Records shown:
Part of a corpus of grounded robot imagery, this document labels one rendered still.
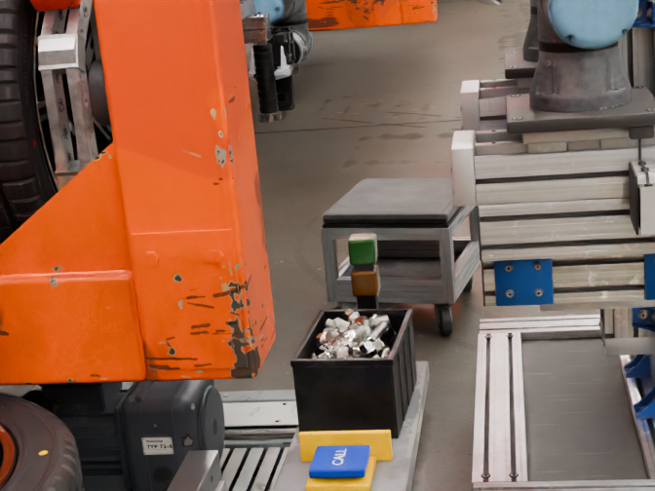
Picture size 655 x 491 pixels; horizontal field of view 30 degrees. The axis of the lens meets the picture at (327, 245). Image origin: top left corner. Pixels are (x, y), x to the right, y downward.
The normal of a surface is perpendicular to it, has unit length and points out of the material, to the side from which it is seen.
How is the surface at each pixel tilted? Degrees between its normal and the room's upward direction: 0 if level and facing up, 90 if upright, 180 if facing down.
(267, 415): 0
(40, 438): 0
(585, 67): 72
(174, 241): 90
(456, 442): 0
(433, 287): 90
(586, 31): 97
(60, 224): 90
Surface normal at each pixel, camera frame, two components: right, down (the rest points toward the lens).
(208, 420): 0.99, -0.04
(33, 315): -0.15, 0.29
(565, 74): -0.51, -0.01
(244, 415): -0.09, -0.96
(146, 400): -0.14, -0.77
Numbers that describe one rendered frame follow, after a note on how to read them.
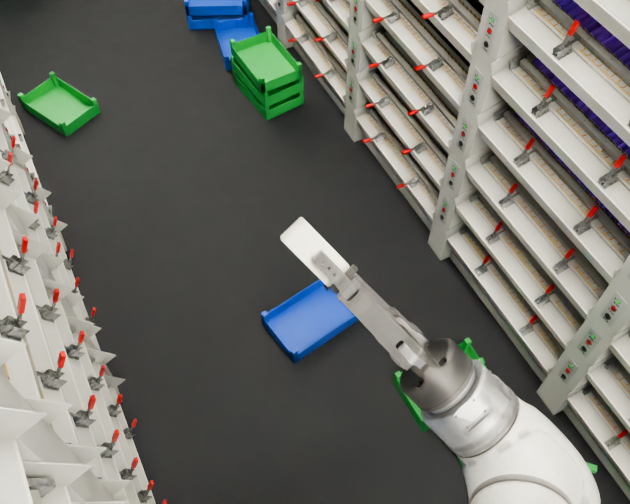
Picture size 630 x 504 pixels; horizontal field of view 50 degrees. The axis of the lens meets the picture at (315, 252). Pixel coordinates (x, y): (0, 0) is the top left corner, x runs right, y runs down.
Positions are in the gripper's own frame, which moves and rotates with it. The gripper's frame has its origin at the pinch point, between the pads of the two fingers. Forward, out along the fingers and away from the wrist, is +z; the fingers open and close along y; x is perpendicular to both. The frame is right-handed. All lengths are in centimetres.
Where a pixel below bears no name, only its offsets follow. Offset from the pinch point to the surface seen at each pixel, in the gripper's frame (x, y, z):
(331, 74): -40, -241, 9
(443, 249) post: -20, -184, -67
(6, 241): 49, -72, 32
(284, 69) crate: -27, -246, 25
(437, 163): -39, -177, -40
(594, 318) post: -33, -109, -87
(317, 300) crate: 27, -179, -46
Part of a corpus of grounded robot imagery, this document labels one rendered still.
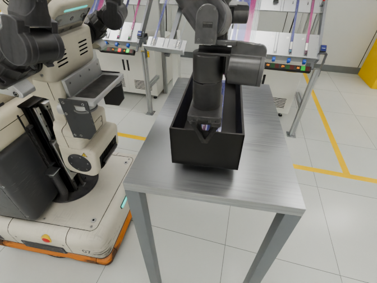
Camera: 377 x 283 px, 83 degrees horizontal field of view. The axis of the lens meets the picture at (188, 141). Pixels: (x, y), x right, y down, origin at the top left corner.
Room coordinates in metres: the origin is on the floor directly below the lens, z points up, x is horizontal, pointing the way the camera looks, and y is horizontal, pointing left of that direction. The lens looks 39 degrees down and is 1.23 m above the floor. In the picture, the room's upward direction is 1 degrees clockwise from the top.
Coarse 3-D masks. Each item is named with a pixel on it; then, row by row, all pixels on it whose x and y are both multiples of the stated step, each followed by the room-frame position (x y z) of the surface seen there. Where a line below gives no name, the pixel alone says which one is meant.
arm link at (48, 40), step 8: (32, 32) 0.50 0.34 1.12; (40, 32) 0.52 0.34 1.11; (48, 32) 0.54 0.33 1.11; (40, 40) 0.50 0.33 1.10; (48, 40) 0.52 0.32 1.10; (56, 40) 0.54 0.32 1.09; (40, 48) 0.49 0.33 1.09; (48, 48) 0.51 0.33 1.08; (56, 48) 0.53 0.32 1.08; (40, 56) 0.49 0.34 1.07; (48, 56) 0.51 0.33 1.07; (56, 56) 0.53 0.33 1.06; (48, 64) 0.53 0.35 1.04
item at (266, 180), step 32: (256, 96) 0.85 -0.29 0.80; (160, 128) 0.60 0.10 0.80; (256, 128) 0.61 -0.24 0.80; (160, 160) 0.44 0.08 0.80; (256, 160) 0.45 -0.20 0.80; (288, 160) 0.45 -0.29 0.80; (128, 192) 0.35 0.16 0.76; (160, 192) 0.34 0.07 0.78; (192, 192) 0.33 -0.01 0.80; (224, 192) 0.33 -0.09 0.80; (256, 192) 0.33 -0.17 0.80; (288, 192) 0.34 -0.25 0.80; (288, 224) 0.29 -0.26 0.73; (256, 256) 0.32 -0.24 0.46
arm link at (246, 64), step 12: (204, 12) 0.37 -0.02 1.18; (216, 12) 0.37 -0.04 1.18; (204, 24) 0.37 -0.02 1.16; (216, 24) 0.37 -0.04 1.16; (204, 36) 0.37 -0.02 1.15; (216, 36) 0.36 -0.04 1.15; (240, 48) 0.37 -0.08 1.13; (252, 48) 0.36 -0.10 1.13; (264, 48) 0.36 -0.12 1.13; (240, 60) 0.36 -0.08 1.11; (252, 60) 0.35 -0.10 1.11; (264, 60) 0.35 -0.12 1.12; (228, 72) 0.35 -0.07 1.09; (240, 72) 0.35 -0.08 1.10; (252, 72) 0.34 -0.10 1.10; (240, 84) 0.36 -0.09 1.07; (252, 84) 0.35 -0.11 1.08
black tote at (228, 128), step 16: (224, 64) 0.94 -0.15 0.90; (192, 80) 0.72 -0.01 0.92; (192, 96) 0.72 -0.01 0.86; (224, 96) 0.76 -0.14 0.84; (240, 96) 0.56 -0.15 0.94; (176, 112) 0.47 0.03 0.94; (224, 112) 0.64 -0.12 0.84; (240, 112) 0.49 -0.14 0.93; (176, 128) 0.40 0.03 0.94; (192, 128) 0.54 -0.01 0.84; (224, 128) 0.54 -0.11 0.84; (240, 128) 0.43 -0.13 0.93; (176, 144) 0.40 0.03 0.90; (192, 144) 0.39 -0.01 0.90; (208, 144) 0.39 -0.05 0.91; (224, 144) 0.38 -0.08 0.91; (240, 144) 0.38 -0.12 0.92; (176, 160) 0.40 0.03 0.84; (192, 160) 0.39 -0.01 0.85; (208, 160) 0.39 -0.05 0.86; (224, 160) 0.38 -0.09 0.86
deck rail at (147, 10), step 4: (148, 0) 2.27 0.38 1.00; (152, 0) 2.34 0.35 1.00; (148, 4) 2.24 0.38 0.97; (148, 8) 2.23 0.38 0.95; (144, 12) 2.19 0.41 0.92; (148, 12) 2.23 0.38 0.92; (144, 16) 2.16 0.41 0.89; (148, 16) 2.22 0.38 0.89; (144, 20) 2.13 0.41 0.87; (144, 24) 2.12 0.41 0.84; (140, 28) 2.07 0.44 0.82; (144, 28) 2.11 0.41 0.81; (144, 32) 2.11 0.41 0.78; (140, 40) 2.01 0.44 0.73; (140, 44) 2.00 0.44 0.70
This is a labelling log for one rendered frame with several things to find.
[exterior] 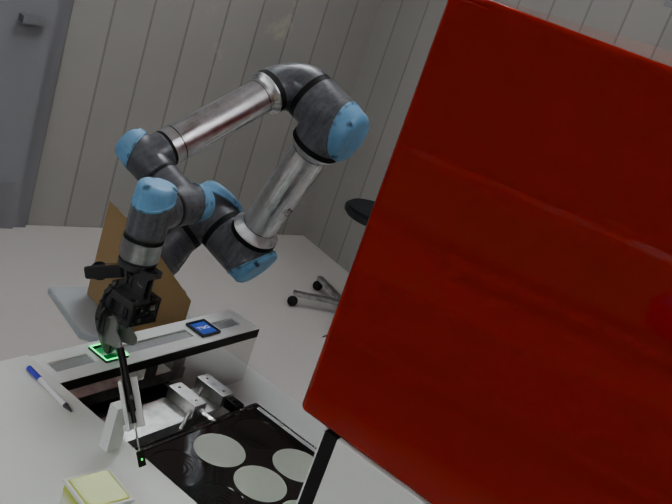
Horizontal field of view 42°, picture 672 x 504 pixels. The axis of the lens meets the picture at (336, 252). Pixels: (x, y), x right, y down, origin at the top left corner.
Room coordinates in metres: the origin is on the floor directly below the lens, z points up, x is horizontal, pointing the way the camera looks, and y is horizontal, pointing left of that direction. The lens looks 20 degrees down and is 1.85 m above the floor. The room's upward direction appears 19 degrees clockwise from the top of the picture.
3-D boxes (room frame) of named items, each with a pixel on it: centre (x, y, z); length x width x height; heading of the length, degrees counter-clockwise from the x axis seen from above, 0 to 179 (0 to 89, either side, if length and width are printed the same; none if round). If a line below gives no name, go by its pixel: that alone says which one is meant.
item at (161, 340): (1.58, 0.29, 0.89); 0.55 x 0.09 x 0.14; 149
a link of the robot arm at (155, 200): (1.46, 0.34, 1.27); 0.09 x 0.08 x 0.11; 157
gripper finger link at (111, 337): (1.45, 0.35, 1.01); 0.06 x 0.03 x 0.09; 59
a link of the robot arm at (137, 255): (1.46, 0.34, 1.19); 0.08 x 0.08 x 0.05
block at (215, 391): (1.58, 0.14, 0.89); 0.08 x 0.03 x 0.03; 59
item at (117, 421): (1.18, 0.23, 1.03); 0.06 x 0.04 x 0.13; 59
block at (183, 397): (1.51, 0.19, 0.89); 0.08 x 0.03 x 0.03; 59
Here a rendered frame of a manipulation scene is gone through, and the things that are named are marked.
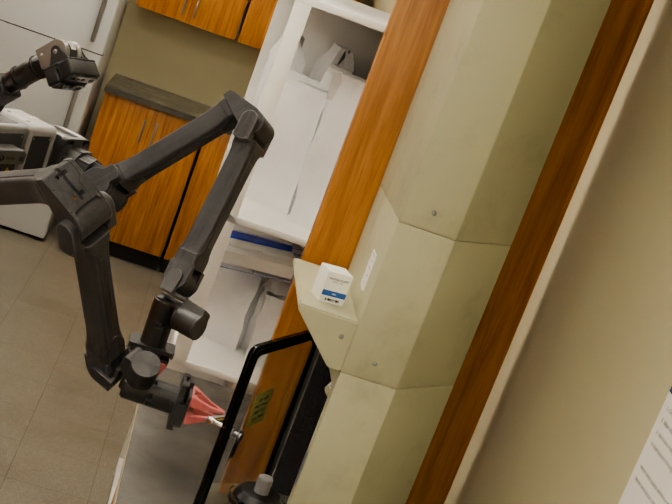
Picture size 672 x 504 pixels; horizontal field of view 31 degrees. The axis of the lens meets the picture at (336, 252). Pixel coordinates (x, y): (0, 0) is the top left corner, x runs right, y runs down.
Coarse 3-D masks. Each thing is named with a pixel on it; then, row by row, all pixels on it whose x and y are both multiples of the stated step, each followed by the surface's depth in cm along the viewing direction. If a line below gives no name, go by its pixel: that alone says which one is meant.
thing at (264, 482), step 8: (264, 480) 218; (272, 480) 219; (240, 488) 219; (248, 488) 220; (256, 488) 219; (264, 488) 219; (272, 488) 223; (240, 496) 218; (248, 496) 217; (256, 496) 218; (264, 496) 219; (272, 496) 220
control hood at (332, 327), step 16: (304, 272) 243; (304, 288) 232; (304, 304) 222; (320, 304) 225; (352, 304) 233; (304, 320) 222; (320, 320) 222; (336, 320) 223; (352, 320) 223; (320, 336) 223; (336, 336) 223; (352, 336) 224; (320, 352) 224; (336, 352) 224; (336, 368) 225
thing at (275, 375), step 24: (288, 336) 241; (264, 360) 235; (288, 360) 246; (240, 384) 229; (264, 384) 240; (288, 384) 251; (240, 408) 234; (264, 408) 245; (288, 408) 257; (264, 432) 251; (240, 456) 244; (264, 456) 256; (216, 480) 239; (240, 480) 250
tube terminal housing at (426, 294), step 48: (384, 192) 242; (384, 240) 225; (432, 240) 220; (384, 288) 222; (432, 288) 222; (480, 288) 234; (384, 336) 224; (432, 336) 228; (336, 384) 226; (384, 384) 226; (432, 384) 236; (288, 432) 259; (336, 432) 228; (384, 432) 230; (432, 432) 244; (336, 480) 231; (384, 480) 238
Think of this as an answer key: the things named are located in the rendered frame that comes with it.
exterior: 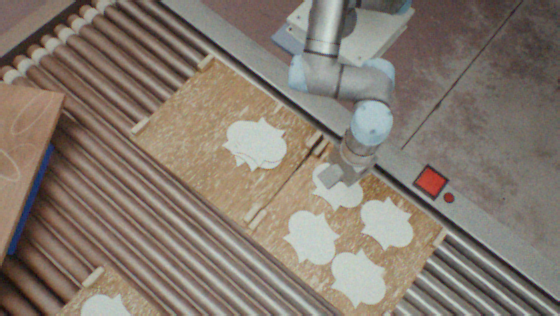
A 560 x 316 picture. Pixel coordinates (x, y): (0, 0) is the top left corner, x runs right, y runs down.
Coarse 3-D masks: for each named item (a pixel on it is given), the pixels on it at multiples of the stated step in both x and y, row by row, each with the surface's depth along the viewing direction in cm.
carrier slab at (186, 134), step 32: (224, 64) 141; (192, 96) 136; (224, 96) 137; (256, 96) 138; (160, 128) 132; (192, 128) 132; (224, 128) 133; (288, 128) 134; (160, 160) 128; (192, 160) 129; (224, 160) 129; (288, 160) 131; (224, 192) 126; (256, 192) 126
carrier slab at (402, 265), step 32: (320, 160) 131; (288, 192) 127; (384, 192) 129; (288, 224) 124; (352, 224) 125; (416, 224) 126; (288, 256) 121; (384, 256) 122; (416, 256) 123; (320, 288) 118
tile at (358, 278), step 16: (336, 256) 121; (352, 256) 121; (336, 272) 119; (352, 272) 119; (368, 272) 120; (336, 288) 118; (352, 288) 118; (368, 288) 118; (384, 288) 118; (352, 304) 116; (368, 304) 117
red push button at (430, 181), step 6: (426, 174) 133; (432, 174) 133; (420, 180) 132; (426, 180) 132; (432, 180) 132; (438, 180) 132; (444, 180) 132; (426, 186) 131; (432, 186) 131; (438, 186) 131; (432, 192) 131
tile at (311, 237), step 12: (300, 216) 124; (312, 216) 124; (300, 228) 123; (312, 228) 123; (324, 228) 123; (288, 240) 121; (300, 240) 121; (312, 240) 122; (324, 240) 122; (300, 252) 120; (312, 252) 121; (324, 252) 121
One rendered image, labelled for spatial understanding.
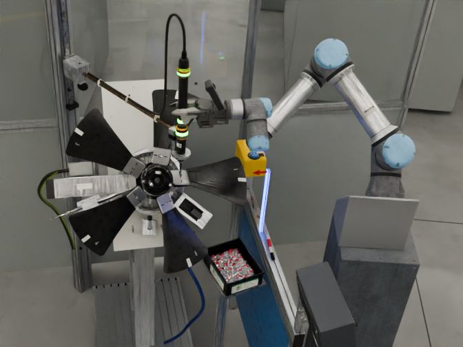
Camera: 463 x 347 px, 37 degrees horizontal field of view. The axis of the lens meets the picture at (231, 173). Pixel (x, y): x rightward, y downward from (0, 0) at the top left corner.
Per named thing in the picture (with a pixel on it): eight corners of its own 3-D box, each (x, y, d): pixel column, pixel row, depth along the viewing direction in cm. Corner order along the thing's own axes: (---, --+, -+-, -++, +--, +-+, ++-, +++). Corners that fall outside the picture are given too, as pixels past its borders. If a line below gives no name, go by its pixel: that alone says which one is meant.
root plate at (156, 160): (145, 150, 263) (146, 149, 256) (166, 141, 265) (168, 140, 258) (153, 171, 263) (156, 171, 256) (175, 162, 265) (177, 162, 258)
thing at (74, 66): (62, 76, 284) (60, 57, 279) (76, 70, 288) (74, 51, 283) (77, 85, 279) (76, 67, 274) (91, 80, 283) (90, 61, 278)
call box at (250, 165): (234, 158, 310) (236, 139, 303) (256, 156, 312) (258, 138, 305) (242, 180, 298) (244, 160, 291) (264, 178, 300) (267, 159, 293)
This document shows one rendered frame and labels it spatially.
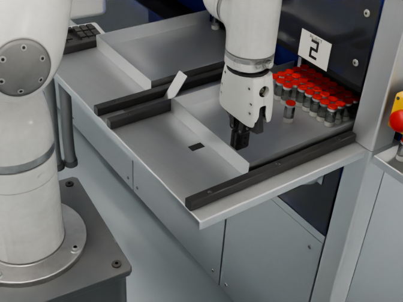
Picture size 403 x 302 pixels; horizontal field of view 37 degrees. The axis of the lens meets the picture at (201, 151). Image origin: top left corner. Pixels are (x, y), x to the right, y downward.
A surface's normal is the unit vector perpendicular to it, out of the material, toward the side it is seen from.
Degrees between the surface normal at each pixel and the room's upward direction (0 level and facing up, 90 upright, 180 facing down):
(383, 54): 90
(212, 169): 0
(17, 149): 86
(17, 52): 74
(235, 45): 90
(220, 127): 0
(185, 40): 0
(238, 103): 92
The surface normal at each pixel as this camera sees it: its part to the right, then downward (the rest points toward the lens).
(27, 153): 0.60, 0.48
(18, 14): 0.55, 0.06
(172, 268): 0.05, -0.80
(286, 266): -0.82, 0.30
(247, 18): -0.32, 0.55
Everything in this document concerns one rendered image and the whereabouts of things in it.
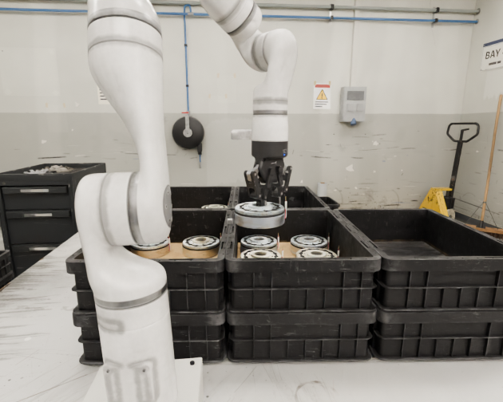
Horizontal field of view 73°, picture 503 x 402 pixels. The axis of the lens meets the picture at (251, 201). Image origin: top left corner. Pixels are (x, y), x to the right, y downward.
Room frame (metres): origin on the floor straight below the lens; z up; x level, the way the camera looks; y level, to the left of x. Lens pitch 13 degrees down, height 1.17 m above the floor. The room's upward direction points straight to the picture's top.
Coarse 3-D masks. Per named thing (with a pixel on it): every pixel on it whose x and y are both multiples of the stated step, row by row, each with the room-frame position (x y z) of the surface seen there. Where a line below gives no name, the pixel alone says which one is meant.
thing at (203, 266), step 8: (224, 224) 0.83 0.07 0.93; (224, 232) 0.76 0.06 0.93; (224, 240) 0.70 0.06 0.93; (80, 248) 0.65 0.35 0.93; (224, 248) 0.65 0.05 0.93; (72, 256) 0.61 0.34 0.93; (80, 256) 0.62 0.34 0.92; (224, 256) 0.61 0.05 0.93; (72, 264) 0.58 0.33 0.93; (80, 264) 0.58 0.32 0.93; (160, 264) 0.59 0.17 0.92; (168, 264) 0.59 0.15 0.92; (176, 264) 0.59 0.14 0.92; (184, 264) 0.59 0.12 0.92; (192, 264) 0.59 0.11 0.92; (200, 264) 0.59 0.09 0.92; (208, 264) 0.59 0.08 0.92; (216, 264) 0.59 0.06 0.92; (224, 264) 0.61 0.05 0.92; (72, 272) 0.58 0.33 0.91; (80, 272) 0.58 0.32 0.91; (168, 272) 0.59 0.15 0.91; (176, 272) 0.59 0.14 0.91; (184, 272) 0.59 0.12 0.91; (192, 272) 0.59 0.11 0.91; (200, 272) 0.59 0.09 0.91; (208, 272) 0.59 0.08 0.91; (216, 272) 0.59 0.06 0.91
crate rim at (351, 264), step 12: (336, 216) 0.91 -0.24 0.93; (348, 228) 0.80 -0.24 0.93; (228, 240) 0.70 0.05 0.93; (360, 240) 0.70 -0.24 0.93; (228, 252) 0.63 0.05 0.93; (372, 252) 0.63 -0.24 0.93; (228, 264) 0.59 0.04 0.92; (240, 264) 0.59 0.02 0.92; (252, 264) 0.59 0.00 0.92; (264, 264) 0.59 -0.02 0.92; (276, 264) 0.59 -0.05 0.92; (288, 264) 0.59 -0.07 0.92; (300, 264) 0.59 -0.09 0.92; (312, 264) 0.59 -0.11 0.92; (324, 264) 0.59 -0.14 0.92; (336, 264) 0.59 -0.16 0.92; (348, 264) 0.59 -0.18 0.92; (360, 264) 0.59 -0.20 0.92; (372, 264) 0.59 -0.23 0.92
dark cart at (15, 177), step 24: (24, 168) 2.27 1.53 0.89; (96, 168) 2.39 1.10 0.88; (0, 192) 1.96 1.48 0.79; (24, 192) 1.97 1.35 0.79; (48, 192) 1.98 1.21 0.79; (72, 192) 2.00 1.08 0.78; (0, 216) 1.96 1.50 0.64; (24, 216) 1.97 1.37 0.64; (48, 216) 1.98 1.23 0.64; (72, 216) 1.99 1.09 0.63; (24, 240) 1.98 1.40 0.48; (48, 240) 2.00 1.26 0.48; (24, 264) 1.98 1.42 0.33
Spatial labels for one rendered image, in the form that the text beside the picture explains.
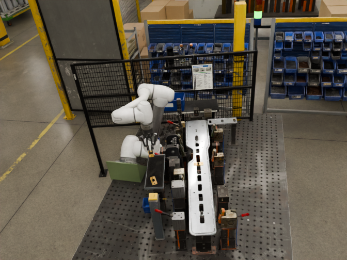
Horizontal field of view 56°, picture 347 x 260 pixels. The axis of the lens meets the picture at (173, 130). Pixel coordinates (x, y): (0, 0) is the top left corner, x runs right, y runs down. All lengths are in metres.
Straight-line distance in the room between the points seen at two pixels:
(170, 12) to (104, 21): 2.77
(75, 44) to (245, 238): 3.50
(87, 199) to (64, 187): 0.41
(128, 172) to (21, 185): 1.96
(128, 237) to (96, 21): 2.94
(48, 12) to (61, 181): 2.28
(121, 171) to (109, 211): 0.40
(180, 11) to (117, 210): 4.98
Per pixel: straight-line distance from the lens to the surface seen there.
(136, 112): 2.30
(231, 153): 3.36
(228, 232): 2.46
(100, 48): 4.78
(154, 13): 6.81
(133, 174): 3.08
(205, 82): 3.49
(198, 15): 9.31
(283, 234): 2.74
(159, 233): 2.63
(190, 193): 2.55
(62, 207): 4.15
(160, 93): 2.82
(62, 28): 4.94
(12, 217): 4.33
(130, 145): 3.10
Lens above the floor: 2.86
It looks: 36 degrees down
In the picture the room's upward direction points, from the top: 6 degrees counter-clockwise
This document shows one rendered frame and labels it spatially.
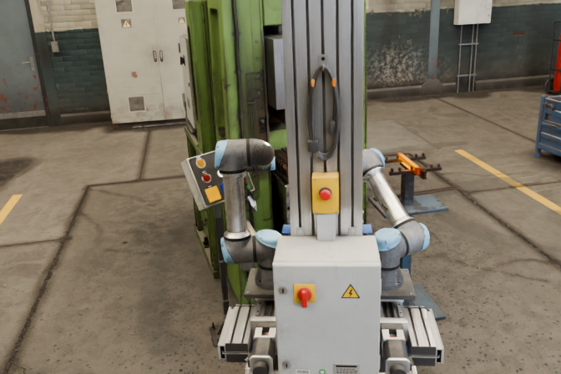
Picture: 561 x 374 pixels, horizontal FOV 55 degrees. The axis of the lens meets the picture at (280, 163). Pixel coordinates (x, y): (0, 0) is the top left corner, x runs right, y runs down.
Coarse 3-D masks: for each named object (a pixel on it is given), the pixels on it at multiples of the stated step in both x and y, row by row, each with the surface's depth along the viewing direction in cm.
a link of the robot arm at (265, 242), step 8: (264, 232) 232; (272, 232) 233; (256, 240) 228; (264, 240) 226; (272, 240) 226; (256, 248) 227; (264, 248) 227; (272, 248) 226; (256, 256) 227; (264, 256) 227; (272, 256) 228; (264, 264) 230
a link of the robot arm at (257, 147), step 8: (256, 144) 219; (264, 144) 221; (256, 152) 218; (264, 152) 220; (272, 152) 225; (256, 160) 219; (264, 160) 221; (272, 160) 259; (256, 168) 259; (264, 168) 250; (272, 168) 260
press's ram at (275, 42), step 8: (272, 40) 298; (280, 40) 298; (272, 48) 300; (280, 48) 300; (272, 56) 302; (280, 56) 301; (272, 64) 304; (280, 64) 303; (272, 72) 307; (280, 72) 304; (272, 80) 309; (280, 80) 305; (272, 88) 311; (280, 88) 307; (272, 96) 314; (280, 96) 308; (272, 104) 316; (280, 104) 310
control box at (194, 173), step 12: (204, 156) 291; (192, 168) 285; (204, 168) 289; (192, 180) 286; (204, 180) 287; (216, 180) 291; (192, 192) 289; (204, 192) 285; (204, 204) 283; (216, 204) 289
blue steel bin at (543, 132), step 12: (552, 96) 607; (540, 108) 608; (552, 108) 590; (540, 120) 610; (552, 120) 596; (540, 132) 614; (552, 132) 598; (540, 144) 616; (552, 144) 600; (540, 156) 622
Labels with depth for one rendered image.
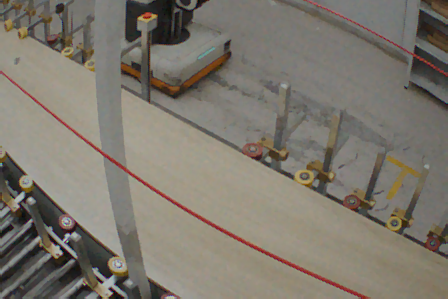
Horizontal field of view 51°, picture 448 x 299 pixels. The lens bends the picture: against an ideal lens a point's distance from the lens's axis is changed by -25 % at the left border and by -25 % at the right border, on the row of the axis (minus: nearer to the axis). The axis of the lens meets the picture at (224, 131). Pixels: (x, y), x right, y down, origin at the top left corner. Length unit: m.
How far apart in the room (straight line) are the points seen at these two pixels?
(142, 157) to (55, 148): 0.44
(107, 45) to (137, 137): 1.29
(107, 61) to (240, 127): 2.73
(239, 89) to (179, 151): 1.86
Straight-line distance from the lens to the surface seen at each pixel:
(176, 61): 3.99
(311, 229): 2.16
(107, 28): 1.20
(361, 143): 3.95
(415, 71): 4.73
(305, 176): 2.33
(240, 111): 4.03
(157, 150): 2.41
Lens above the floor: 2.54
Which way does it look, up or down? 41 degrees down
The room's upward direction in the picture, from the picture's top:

Task to complete:
Using the data above, return each line that includes the word "depth".

Solution for this problem:
Coarse 3-D masks. Each thing is named with a pixel on it; then, row by row, all pixels on it whose x and y are both multiples of the stated step, each followed by the surface's depth in cm along the viewing direction. If a line below gives no name, go by its pixel: that alone says which one is meant.
Coarse 3-D masks: for each named item (a pixel on it is given), the pixels on it at multiples of the stated step in both x and y, row by row, each with the surface's depth along the viewing direction in cm.
Per named thing in the picture (with a pixel on it): eight corners of its own 3-D box, each (x, y, d): pixel column, pixel row, depth along the viewing direction in cm. Corner order along the thing's own axes: (---, --+, -+-, -++, +--, +-+, ++-, +++). Corners that fall outside the picture are given too, as pixels past its borders. If a line below gives no name, go by its pixel: that alone says which one is meant.
Coarse 3-D masks: for each named object (a pixel on it is given), the pixels on it at multiples of the stated step in both x and y, row by row, each with the surface's depth along the viewing direction in cm.
Labels with depth for one rendered image.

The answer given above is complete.